Zirkus mit Britney Spears: Hereinspaziert und hoppsala!

Zehn Jahre Britney Spears im öffentlichen Bewusstsein – das muss gefeiert werden. Am besten mit einem neuen Album, „Circus“ der Titel.

Düsseldorf. Fünf gewichtige Musikpreise, sämtlich verliehen von MTV, heimste Britney Spears in den vergangenen drei Monaten ein. Jugendlich frisch nahm sie die Trophäen in Empfang. Kurzzeitig geisterte nach diesen Bildern die Meldung durch die Boulevardmedien, es handele sich um eine regelrechte Wiederauferstehung nach dem tiefen Fall, den Miss Spears 2007 vollzog.

In Stichworten sei er noch einmal zusammengefasst: Sauftouren mit Paris Hilton und Lindsay Lohan, Alkohol, weiche Drogen, Fahren im Rausch, Aussteigen ohne Höschen. Dann der Zusammenbruch: Schnipp schnapp, Haare ab, einen Tag Reha plus publikumswirksamer Flucht, der Ehekrieg mit Kevin Federline, der Sorgerechtsstreit um die gemeinsamen Kinder, die Niederlage vor Gericht mitsamt der harten Auflagen. Kurz nach Jahreswechsel, im Januar 2008, der traurige Höhepunkt, als die 26-Jährige sich mit ihren Kindern in ihrem Haus verschanzt und nach mehreren Stunden unter Belagerung von Polizei und Paparazzi auf einer Trage in einen Krankenwagen gehievt wird. Britney Spears hat in zwölf Monaten das Gesamtwerk eines langgedienten Soapautors durchlebt. Wie sollte sie nach diesem geballten persönlichen Elend ernsthaft noch Tritt fassen?

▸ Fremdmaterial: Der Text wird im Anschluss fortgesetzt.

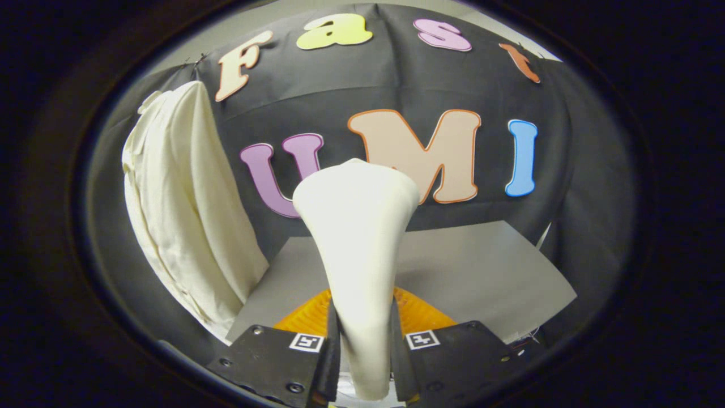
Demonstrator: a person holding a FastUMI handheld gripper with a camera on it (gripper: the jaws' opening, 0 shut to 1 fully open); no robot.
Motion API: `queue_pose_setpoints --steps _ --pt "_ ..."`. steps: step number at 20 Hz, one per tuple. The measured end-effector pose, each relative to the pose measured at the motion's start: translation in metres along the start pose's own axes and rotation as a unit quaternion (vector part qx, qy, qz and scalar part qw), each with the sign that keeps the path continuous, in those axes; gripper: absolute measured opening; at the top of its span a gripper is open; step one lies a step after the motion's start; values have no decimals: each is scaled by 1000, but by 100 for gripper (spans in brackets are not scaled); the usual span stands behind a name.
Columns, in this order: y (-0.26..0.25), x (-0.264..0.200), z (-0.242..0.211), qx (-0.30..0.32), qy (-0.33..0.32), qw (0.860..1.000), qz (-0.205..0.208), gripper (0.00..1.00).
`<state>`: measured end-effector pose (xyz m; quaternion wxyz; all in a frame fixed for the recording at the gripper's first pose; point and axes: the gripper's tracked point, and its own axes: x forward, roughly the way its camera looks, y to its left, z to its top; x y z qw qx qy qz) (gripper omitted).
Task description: Iron the clothes twice with a garment steamer, once on the left side and once on the right side.
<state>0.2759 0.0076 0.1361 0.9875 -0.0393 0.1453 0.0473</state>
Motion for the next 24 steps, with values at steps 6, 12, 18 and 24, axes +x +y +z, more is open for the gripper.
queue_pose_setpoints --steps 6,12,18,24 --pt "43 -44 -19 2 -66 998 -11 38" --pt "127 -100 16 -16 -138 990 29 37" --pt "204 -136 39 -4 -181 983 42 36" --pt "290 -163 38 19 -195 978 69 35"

Sie tat es einfach. Mit ihrem zur Schau gestellten Lasterleben belegte sie insbesondere die wichtigste aller Seifenopernregeln, nämlich dass beliebte Figuren sich selbst nach gefühlten 19 Schicksalsschlägen wieder aufrichten, als sei weiter nichts geschehen. Zehn Jahre führt sie bereits ein Dasein in der Öffentlichkeit. Ihren Fans hat sie die letzte amerikanische Jungfrau vorgegaukelt, vor allem, um deren Eltern angesichts ihres zu PR-Zwecken eingesetzten Lolita-Images moralisch stillzulegen. Dann, als ihr Ex Justin Timberlake ausplauderte, dass da mehr gelaufen sei als Händchenhalten, sattelte sie um auf verlottert-verruchte Latex-Domina, was immer noch lukrativ, aber nicht mehr so abnorm erfolgreich war wie die ersten beiden Alben.

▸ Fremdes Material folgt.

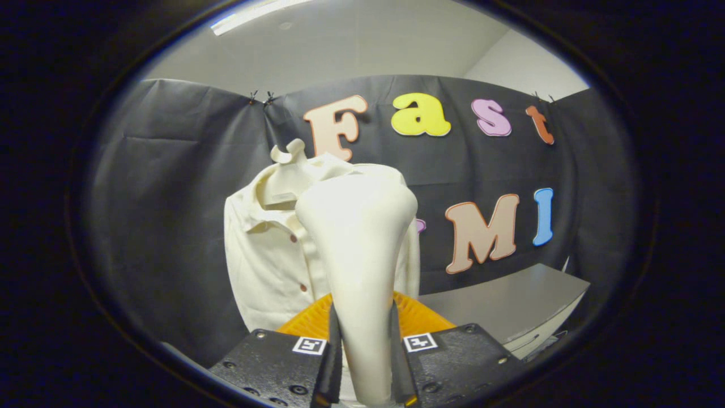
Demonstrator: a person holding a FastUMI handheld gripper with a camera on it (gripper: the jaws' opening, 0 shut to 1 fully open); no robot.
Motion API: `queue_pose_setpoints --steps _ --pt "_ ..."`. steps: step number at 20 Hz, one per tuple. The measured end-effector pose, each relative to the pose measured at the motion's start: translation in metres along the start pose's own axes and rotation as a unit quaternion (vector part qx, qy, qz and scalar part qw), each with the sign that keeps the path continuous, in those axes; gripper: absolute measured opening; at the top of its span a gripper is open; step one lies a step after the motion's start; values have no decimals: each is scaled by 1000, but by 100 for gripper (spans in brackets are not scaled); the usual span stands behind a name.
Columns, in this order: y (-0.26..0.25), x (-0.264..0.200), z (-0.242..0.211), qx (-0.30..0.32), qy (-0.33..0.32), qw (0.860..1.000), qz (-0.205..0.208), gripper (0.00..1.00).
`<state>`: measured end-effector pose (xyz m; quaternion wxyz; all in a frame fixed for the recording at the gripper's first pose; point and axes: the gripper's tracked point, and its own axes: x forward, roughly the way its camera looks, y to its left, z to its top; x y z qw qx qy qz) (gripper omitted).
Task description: Iron the clothes twice with a garment steamer, once on the left side and once on the right side.
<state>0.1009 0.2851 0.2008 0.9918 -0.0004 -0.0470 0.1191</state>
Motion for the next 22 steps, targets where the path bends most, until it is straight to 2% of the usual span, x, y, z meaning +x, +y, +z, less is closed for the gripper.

Britney Spears hat seit ihrem ersten Erscheinen als schmollmundiges Schulmädchen, 1998 im Clip zu "... Baby, One More Time", immer nur auf das reagiert, was die Weltöffentlichkeit in ihr sah. Ihre Produzenten inszenierten sie als überschminkte Tanzmaus ("Oops, I Did It Again", 2000), als einsamen Jungstar, der am Druck der Medien zerbricht ("Lucky", 2000; "Everytime", 2003) und als wollüstige Femme Fatale ("Boys", 2002). Selbst als sie am Boden lag, ließ man sie den feierwütigen Schluckspecht spielen. Dass das haltlose Getorkel während ihres mittlerweile legendären Auftritts bei den letztjährigen MTV Video Music Awards echter Koordinierungslosigkeit geschuldet war, spielte da keine Rolle. Die Welt bekam Brit, wie die Welt Brit sah.

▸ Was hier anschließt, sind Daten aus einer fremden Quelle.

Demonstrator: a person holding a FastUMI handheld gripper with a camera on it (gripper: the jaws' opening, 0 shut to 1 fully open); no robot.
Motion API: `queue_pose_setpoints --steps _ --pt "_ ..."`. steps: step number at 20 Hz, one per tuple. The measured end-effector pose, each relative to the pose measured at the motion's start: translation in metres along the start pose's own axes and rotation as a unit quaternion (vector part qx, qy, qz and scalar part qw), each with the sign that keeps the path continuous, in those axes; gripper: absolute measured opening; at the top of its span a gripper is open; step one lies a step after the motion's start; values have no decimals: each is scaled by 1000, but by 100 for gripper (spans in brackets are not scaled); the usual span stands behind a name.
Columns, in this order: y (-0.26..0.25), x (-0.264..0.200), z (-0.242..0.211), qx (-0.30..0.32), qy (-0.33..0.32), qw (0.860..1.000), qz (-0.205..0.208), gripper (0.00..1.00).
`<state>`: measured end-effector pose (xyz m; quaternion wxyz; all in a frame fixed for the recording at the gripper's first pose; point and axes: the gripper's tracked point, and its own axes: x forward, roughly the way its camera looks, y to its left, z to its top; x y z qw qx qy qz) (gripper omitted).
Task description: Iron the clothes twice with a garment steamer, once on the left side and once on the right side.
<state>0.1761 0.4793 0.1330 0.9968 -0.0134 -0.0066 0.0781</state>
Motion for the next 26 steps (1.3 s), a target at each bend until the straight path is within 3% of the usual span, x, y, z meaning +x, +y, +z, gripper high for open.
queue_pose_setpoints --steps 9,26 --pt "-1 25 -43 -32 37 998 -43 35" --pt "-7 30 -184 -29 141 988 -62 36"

Nur jetzt nicht. Wo man Demut wähnte, grinst Spears plötzlich wieder ihr makelloses Zahnpastalächeln, beschwört im Clip zur neuen Single den "Womanizer" und kriegt von ihrem Heimatsender MTV, der maßgeblich an ihrer Starwerdung beteiligt war, alle wichtigen Auszeichnungen hinterher geschmissen. Vielleicht als Wiedergutmachung, dass man sie 2007 sehenden Auges ins offene Messer schwanken ließ. Eher aber, weil der kriselnde Musiksender sich im Angesicht des eigenen Niedergangs an den Geschöpfen festhält, die er selbst erschuf. Quasi als trotziger Kommentar zum Liebesentzug der Weltjugend.

Den spürt Britney Spears noch nicht so stark wie ihr medialer Mentor. Die über Netzforen organisierten Massenkäufe ihrer Singles und entsprechend hohe Charteinstiege täuschen allerdings nur oberflächlich darüber hinweg, dass Spears Identitätsprobleme hat. Ihr neues Album klingt wieder wie bunter Teenie-Pop. Während ihre früheren Fans dem langsam entwachsen sein dürften, vergöttert die nachfolgende Generation lieber Katy Perry.